There are many possible and correct ways to use PySubtrans. [LLM-Subtrans](https://github.com/machinewrapped/llm-subtrans) and [GUI-Subtrans](https://github.com/machinewrapped/llm-subtrans/tree/main/GuiSubtrans) provide two complete end-to-end examples that use PySubtrans in different ways, making use of different workflows and features. They can be used as a reference when integrating PySubtrans into your application if you want to use more advanced features.

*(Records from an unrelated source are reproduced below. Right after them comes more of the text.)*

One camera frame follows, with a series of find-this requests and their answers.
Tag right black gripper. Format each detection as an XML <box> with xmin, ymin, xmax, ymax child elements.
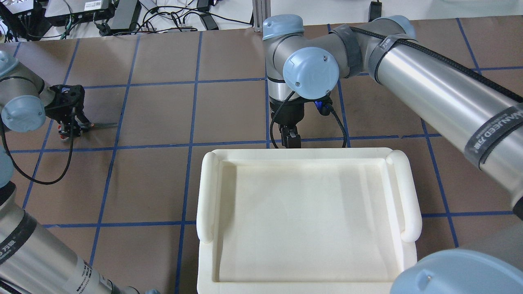
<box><xmin>269</xmin><ymin>98</ymin><xmax>306</xmax><ymax>149</ymax></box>

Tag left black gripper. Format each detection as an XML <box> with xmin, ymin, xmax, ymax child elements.
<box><xmin>45</xmin><ymin>85</ymin><xmax>92</xmax><ymax>139</ymax></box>

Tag grey orange scissors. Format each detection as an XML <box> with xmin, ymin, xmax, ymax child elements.
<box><xmin>58</xmin><ymin>122</ymin><xmax>118</xmax><ymax>140</ymax></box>

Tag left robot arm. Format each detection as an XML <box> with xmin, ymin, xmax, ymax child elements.
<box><xmin>1</xmin><ymin>51</ymin><xmax>139</xmax><ymax>294</ymax></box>

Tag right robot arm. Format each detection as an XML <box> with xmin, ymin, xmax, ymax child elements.
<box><xmin>262</xmin><ymin>14</ymin><xmax>523</xmax><ymax>294</ymax></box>

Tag cream plastic tray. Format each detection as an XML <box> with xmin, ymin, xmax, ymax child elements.
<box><xmin>196</xmin><ymin>147</ymin><xmax>422</xmax><ymax>294</ymax></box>

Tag black power adapter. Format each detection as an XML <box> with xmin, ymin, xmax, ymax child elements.
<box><xmin>108</xmin><ymin>0</ymin><xmax>141</xmax><ymax>33</ymax></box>

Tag small black adapter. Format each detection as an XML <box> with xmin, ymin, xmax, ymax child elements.
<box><xmin>368</xmin><ymin>0</ymin><xmax>382</xmax><ymax>22</ymax></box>

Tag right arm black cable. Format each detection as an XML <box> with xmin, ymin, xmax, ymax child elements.
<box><xmin>269</xmin><ymin>91</ymin><xmax>349</xmax><ymax>149</ymax></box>

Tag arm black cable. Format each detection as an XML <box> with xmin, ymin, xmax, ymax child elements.
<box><xmin>269</xmin><ymin>91</ymin><xmax>349</xmax><ymax>149</ymax></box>
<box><xmin>0</xmin><ymin>102</ymin><xmax>76</xmax><ymax>186</ymax></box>

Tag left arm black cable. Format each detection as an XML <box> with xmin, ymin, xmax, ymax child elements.
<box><xmin>0</xmin><ymin>102</ymin><xmax>76</xmax><ymax>186</ymax></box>

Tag aluminium frame post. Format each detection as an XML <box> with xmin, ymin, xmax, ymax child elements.
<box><xmin>252</xmin><ymin>0</ymin><xmax>271</xmax><ymax>32</ymax></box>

### Batch automation example

The repository also includes [`scripts/batch_translate.py`](../scripts/batch_translate.py) as a ready-to-run batch sample. The script shows how to:

- build an `Options` instance with `init_options`, including command line overrides for provider, model and preview settings,
- walk a source directory using `SubtitleFormatRegistry.enumerate_formats()` to filter files that PySubtrans can translate,
- load subtitles with `init_subtitles`, initialise a `TranslationProvider` and `SubtitleTranslator`, and subscribe to translator events to provide live progress feedback, and
- save translations to a mirrored directory structure while writing a detailed execution log to disk.

Existing translations are skipped automatically, allowing you to resume long-running jobs without reprocessing completed files.

Preview mode can be enabled with `--preview` to exercise the entire pipeline without sending requests to a translation provider, which is helpful for smoke-testing workflows or validating settings.

_Documentation opportunity_: a dedicated README section covering translator events and preview mode would complement the sample script and make it easier for new users to discover these features without reading the source code.

## If you need to know more

For a more complete breakdown of the module layout and responsibilities of the various components of PySubtrans refer to the LLM-Subtrans [architecture guide](https://github.com/machinewrapped/llm-subtrans/blob/main/docs/architecture.md).

## License

PySubtrans is released under the MIT License. See [LICENSE](LICENSE) for details.